Material to process Start Marker

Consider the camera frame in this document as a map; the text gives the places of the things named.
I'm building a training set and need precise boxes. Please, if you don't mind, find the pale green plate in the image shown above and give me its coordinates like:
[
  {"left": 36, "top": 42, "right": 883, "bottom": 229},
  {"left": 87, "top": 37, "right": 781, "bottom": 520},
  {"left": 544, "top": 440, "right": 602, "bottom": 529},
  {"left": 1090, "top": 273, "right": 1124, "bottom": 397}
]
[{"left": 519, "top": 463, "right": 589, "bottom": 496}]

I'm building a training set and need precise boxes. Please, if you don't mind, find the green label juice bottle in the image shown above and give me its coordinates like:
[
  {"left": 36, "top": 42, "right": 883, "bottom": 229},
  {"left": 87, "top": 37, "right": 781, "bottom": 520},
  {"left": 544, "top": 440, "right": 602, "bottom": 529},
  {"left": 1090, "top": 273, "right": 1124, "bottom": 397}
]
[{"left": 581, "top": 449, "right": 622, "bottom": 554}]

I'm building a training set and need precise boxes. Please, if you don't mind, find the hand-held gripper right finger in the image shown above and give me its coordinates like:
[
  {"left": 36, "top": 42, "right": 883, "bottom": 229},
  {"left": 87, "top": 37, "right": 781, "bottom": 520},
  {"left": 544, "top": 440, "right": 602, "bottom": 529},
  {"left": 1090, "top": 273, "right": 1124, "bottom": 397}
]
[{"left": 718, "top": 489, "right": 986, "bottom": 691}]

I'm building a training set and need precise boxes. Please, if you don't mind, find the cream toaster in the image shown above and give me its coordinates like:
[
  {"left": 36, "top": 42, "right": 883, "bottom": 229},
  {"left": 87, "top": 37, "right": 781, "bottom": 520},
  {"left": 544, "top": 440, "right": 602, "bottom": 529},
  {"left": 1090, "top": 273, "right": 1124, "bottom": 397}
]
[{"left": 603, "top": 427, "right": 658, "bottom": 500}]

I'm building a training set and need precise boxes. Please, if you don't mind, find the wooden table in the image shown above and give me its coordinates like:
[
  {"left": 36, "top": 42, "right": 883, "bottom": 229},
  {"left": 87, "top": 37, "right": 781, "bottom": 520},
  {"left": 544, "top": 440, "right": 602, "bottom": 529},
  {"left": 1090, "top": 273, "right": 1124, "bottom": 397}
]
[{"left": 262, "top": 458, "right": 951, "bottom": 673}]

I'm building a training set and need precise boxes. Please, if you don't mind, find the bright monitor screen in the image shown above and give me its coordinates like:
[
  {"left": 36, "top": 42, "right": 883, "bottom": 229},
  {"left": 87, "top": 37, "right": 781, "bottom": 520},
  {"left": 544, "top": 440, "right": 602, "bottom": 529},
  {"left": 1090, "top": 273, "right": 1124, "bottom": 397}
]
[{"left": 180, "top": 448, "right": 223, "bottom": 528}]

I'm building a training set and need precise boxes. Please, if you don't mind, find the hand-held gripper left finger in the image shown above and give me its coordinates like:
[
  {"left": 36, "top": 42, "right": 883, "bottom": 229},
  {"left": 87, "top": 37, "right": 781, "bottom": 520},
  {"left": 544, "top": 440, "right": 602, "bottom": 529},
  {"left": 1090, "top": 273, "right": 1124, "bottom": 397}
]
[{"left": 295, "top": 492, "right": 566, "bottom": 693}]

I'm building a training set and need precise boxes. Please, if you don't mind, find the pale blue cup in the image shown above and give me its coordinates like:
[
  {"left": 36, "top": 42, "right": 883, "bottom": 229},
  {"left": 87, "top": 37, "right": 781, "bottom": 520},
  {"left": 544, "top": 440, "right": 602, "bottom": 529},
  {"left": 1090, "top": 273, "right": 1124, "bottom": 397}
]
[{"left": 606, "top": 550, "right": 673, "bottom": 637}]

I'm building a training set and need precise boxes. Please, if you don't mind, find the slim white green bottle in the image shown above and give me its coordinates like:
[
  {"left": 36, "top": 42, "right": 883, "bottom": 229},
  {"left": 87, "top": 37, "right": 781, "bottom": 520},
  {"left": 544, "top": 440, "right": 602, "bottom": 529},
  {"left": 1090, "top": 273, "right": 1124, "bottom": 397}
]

Material to process End Marker

## Action item
From the line containing "the pale blue" to the final line above, output everything. Change nothing and add nothing.

## Answer section
I'm building a training set and need precise boxes. Please, if you don't mind, find the pale blue cup in the image shown above and give me its coordinates like:
[
  {"left": 36, "top": 42, "right": 883, "bottom": 229},
  {"left": 87, "top": 37, "right": 781, "bottom": 520},
  {"left": 544, "top": 440, "right": 602, "bottom": 529},
  {"left": 1090, "top": 273, "right": 1124, "bottom": 397}
]
[{"left": 606, "top": 550, "right": 673, "bottom": 637}]

I'm building a training set and need precise boxes. Please, if you don't mind, find the slim white green bottle in the image shown above and give me its coordinates like:
[
  {"left": 36, "top": 42, "right": 883, "bottom": 229},
  {"left": 87, "top": 37, "right": 781, "bottom": 520},
  {"left": 544, "top": 440, "right": 602, "bottom": 529},
  {"left": 1090, "top": 273, "right": 1124, "bottom": 397}
]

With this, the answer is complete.